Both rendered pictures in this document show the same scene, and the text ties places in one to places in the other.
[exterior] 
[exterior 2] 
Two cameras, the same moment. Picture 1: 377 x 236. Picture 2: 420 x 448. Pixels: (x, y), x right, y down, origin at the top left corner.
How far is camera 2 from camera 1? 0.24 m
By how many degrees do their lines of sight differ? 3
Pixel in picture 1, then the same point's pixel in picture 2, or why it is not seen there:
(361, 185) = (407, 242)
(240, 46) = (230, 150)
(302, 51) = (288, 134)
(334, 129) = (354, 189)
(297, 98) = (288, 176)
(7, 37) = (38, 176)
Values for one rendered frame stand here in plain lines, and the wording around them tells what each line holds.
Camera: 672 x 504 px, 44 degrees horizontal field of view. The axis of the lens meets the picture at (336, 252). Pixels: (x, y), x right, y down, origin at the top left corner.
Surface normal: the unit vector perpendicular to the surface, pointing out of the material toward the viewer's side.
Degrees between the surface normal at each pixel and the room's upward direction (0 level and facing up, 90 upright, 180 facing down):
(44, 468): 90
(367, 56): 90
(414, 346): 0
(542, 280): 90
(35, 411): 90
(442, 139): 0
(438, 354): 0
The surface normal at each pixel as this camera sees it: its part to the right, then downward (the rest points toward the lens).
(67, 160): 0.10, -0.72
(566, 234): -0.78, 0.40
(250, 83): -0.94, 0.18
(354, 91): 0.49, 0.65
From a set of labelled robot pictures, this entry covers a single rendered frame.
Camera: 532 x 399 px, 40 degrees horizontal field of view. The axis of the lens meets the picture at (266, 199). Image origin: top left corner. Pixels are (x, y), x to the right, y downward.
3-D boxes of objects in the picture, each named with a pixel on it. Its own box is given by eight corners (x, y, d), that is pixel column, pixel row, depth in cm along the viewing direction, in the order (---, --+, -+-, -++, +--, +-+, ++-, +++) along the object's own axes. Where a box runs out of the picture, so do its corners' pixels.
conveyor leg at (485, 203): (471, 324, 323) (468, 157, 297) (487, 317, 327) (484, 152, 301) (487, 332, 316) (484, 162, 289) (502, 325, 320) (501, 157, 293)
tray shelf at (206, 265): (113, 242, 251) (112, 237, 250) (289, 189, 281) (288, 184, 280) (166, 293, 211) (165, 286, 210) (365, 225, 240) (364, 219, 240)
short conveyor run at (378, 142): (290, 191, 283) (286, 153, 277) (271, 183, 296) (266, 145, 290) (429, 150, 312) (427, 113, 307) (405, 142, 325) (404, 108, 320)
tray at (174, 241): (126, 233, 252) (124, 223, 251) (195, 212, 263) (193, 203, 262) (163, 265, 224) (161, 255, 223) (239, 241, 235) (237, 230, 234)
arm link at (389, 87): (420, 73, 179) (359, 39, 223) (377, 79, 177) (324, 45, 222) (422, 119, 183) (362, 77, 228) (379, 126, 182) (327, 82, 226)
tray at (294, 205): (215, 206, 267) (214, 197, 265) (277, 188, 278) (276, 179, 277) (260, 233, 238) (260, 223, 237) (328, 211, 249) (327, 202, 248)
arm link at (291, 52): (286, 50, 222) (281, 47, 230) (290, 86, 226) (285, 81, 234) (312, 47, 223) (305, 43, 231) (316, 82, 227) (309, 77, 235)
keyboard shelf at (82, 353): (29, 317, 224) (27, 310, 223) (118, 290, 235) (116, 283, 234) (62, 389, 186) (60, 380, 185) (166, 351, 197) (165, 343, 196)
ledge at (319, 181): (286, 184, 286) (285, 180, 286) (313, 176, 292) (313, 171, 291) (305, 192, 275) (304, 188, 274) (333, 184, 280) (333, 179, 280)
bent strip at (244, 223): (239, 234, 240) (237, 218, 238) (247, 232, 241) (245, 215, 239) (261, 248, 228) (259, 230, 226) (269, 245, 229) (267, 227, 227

Work required:
Look for the word "pictures". Copy out every line of the data that has it.

Task answer:
Both rendered pictures in this document show the same scene, and the text ties places in one to places in the other.
From a set of labelled robot pictures, this entry covers a single rendered frame.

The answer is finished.